Hugo Torres, 73, a former guerrilla leader who helped break then-rebellious and now Nicaraguan President Daniel Ortega from jail, only to be imprisoned by Ortega himself last year when he became a member of the opposition, died on February 11 in a hospital in Managua. Torres’ death was announced in a statement by his three children. The cause was not specified.

John Wesley, February 10 at my house in Manhattan.

Wesley, known as Jack, had the great distinction and occasional critical misfortune of escaping almost all attempts at categorization. He tolerated the pop artist label, he said, mainly because it got him into performing.

Betty Davis, 77-year-old singer and songwriter whose raunchy personality, fierce funk grooves and Afrofuturistic style in the early 1970s made her a forerunner of R&B and hip-hop to come, died Feb. 9 in Homestead, Pennsylvania, near Pittsburgh. The cause was not specified.

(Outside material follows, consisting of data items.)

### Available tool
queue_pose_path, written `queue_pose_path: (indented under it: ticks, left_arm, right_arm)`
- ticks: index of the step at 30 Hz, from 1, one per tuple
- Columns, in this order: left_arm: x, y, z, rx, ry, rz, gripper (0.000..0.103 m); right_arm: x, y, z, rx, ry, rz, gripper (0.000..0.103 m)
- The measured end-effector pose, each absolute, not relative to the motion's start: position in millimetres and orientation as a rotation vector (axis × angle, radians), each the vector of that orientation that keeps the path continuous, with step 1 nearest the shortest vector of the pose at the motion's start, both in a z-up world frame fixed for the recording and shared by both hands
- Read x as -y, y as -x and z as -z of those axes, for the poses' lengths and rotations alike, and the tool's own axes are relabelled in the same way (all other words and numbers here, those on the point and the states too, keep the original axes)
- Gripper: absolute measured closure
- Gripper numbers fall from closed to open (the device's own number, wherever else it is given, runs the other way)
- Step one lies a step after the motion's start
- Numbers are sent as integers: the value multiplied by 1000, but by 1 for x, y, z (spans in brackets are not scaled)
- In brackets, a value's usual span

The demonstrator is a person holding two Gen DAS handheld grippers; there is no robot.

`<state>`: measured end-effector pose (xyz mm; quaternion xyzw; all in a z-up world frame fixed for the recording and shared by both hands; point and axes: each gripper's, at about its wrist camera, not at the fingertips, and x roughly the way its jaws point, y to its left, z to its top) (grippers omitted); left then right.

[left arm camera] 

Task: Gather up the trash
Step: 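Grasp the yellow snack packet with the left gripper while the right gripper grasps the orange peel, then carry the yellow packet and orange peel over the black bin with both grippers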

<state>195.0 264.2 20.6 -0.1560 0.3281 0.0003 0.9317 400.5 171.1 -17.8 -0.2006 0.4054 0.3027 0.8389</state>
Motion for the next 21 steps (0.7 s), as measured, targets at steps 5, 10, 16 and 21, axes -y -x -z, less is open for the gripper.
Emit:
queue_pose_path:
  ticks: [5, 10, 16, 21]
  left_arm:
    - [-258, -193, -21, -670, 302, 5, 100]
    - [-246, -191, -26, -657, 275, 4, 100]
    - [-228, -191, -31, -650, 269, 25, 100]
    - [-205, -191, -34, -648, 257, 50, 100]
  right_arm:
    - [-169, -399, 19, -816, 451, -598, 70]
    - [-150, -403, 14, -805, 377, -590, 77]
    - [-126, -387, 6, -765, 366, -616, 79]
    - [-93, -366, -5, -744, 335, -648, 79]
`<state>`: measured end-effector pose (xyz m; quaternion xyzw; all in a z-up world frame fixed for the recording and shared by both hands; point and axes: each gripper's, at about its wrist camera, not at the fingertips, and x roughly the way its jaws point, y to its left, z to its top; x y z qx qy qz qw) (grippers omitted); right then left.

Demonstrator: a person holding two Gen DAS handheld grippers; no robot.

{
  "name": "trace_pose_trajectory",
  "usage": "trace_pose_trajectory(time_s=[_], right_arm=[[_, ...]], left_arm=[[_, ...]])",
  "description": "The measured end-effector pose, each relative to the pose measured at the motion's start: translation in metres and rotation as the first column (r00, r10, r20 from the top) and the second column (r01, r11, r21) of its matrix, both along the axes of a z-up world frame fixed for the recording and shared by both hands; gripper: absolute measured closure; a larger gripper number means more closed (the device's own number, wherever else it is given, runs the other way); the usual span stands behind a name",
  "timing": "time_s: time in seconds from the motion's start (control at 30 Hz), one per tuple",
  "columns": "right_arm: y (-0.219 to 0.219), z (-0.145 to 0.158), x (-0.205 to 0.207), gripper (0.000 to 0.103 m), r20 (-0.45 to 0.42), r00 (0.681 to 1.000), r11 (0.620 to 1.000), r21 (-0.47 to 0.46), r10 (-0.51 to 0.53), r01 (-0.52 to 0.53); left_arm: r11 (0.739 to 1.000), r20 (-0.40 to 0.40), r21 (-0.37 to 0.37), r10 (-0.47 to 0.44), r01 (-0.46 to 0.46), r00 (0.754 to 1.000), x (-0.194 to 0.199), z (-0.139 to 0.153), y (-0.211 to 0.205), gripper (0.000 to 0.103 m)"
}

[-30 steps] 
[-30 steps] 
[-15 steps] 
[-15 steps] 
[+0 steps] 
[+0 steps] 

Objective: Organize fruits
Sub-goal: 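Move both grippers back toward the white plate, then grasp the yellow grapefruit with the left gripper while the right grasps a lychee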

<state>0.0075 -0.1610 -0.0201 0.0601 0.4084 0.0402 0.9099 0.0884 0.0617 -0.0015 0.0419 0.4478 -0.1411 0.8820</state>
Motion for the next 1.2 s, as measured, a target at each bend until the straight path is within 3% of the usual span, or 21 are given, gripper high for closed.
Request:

Davis, who first recorded as Betty Mabry, got her last name from her year-long marriage to jazz trumpeter and bandleader Miles Davis. The music she made in the early 1970s didn’t bring her any national hits, but it directly foreshadowed the uninhibited funk of musicians from Prince to Janet Jackson to Janelle Monáe.

Ian Mcdonald, 75, a multi-instrumentalist and songwriter whose work with British band King Crimson helped propel the progressive rock movement of the 1960s and 1970s and who later helped found the immensely popular band Foreigner, died on February 9 from colon cancer in New York City.

Although McDonald’s work with Foreigner garnered far greater financial rewards than his efforts with King Crimson – his three albums with Foreigner sold 17 million copies combined – his previous band far surpassed Foreigner in terms of creativity. and influence. The first album, “In the Court of the Crimson King”, marked a turning point in rock history. It was the only release in the band’s catalog in which McDonald was fully involved. He co-wrote every song, played nine instruments, and provided lead production.

Beverly Ross, 87, who with hits like ‘Lollipop’ became one of rock ‘n’ roll’s best early-stage songwriters, but ended her career early after a working relationship with Phil Spector soured vinegar, died Jan. 15 in Nashville, Tennessee. The cause was dementia.